◆ WHAT TO DO: Lines before the one holding "Practice. Identify the" are not wanted. Please copy that line and everything after it to the end of the records, exactly, skipping pictures.

Start of SUPPLIED INFORMATION

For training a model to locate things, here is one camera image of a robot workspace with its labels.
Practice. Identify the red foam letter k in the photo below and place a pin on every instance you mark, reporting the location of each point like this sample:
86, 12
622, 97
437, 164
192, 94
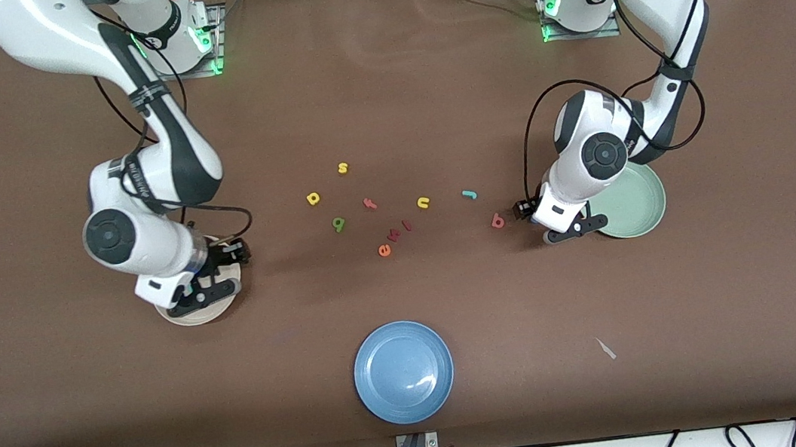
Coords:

End of SUPPLIED INFORMATION

◆ RESULT FOR THIS TASK:
Practice. Identify the red foam letter k in the photo below and place a pin on every instance you mark, reporting the location of each point like this sample:
86, 12
622, 97
437, 164
192, 94
Coords:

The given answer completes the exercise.